= Leiden Institute for Brain and Cognition =

LIBC logo

The Leiden Institute for Brain and Cognition or LIBC is an interfaculty network for interdisciplinary research on brain and cognition in the Netherlands. The Leiden University Medical Center and the Faculties of Humanities, Science and Social Behavioural Sciences of Leiden University participate in the LIBC.
The LIBC research programs are presented in laboratories.

There are different laboratories for each stage of the human life span.

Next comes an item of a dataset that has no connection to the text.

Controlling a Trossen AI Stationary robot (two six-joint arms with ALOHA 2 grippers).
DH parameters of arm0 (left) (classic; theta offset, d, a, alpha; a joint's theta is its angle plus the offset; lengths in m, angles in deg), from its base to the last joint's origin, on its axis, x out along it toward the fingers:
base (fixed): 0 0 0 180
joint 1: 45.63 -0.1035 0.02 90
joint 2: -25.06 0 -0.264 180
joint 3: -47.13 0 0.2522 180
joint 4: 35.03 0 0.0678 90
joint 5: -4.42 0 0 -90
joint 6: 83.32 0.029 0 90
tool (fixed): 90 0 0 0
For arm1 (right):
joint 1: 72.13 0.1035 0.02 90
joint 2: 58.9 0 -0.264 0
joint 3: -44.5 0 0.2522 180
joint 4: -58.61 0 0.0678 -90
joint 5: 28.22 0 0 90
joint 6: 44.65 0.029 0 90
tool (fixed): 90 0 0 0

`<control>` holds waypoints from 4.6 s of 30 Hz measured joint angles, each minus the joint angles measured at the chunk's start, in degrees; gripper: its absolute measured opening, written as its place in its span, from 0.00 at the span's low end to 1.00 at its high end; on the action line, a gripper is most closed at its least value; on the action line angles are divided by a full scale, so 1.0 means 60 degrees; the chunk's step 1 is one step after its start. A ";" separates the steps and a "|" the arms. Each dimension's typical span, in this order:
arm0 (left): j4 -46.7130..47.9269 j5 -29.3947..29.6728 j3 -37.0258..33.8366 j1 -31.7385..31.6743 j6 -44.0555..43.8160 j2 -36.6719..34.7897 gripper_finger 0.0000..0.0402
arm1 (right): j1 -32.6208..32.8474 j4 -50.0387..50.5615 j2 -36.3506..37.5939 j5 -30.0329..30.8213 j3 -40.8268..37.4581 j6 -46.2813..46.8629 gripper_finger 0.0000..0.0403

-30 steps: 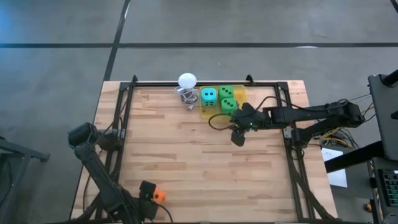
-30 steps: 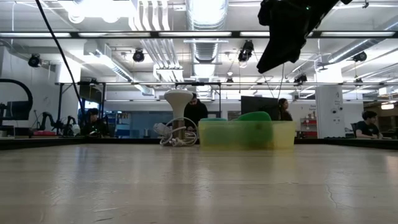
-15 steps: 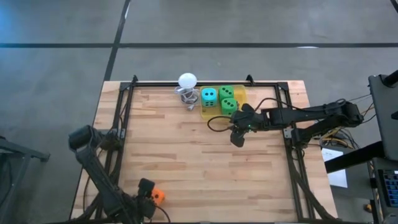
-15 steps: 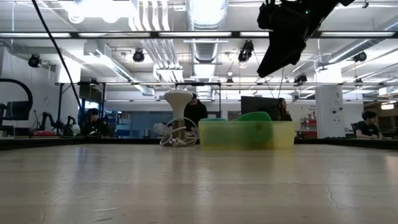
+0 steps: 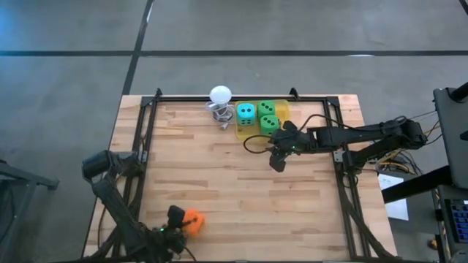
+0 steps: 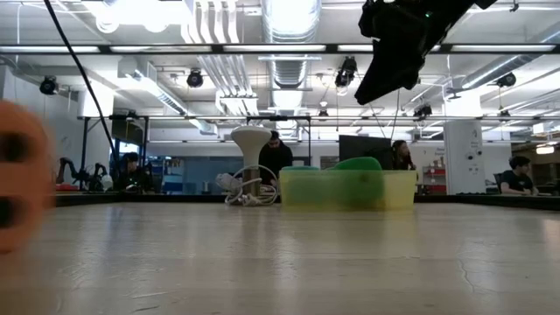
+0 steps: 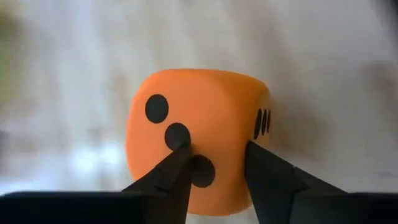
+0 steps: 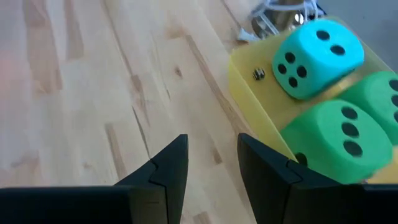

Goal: Pick & Place Dice
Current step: Put the large orange dice into the yellow bin

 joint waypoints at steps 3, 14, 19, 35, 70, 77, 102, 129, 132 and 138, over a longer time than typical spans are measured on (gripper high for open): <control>0.0115 0.1090 -0.0235 -0.0378 0.0373 0.0094 0.32 | 0.0004 -0.0239 0.0000 -0.0099 0.0000 -0.0007 0.33; -0.1607 0.2236 -0.1274 -0.2847 0.3242 -0.0021 0.31 | 0.0169 -0.0610 0.0000 -0.0614 -0.0022 -0.0264 0.33; -0.3650 0.1927 -0.1940 -0.4323 0.5143 -0.0582 0.31 | 0.0350 -0.0618 0.0000 -0.0640 -0.0108 -0.0987 0.33; -0.7373 -0.0755 -0.3065 -0.7595 0.8047 -0.1733 0.30 | 0.0386 -0.2543 0.0000 -0.1504 -0.1051 -0.3411 0.33; -0.9388 -0.2485 -0.7107 -0.7136 -0.0209 -0.7969 0.31 | 0.2473 -0.0421 -0.4526 0.0224 0.3366 -0.6349 0.42; -0.9545 -0.2384 -0.7627 -0.7135 -0.0166 -0.8537 0.31 | 0.2506 0.1486 -0.6295 0.0334 0.5640 -0.5444 0.50; -0.7083 -0.2377 -0.7698 -0.7139 0.0877 -1.1443 0.31 | 0.2539 0.3534 -0.9777 0.2879 0.8298 -0.4306 0.52; -0.6726 -0.2383 -0.7698 -0.7139 0.0607 -1.1497 0.31 | 0.2422 0.3871 -1.0178 0.3327 0.8680 -0.3297 0.09; -0.6711 -0.2383 -0.7698 -0.7139 0.0589 -1.1497 0.31 | 0.2404 0.4257 -1.0076 0.3159 0.9002 -0.3187 0.09; -0.6588 -0.2381 -0.7698 -0.7139 0.0589 -1.1501 0.31 | 0.2381 0.5428 -1.0101 0.3063 0.9778 -0.3029 0.07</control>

The LIBC focuses on four hotspots:
- LIBC Junior
- LIBC Pharma
- LIBC Stress
- LIBC Language

==Mission==

This center has different research and educational missions related to coordinate and develop programs carried out by researchers and professionals of different scientific areas.

Research Mission:
- To initiate and coordinate high-quality, multidisciplinary research on brain and cognition, carried out by researchers working in the participating faculties.
- To take care of the set-up and management of an excellent research infrastructure.
- To develop proposals for joint research programmes between the various participating faculties
Education Mission:
- To take care of the set-up and management of an excellent research infrastructure.
- To develop proposals for joint research programmes between the various participating faculties.
- To contribute to the training and supervision of PhD students in the area of brain and cognition.
- To develop and offer interdisciplinary, inter-faculty courses and course programmes in the area of brain and cognition.
Science Communication Mission:

- To provide engaging public events and other science communication about the LIBC research.

==Research Areas==

- Babylab: In this laboratory researchers try to find out how babies come to understand the world around them. How do babies acquire language and how do they come to understand the relation between some action and the result of that action
- Brain & Development: The lab explores the relations between brain development and cognitive development. A special focus of the lab is to investigate how brain development, including changes in function and connectivity, relates to typical and atypical development of control, decision making and self-control.
- Brain & Language: This laboratory researches in how language is represented in the brain. Through the use of electroencephalography (EEG) the brain activity during different language tasks is investigated.
- Brain and Education Lab: The laboratory explores the development of complex cognitive processes involved in skills such as learning, reading and math are investigated from a developmental Cognitive Neuroscience approach.
- Child and Adolescent Psychiatry: The Curium-LUMC Child and Adolescent Psychiatry research program aims at connecting research and clinical practice. For instance, it deals with screening methods for child psychiatric problems for family and general practitioners, the effectiveness of treatments (effects in daily practice, in heterogeneous groups), and underlying brain mechanisms that are associated with specific child and adolescent psychiatric disorders
- Cognitive Ergonomics and Enhancement: the research aims at optimizing industrial performance by minimizing risks and task demands; the ergonomics approach, and maximizing human capacity.
- Cognitive neuroscience lab: In this lab, the main focus of study are the cognitive processes and neural mechanisms underlying mental functions such as perception, attention, memory, decision making and action control.
- Family Relationships: In the Laboratory of Family Relationships, researchers examine the family as a primary socialization context.
- Neurocognitive disorders and psychopathology: the laboratory explores atypical and typical psychological disorders using various different measures.
- Psychiatric Neuroimaging: In the Psychiatric Neuroimaging Lab, neuroimaging is used to examine structure and functioning of brain areas and circuits in children, adults and elderly with psychopathology disorders.